7. The method for processing the UE history information according to any one of claims 1 to 5, wherein before the sending the PCell transformation information to the SN, the method further comprises:

the sending PCell transformation information to the SN specifically includes:

8. A method for processing historical information of terminal equipment (UE) is applied to a Secondary Node (SN), and comprises the following steps:

9. The method for processing UE history information according to claim 8, wherein the receiving PCell transformation information sent by the MN includes:

10. The method of claim 9, wherein the SN response message carries third UE history information, and the third UE history information is a subset of the updated first UE history information.

11. The method for processing UE history information according to claim 8, wherein before sending the indication information to the MN, the method further comprises:

receiving SN increasing information sent by the MN;

the SN addition message does not carry the fourth UE history information.

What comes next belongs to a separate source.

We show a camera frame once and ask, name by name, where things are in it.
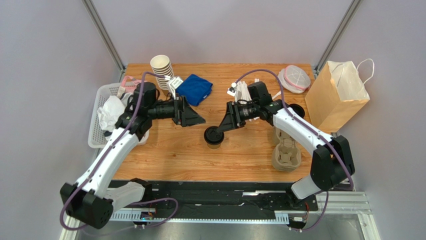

12. A main node MN device comprises a memory, a transceiver and a processor;

a memory for storing a computer program; a transceiver for transceiving data under control of the processor; a processor for executing the computer program in the memory and implementing the steps of:

13. An auxiliary node (SN) device comprises a memory, a transceiver and a processor;

14. An apparatus for processing history information of a terminal device UE, the apparatus comprising:

15. An apparatus for processing history information of a terminal device UE, the apparatus comprising:

16. A processor-readable storage medium, characterized in that the processor-readable storage medium stores a computer program for causing the processor to execute the method for processing the history information of the terminal device UE according to any one of claims 1 to 7 or the method for processing the history information of the terminal device UE according to any one of claims 8 to 11.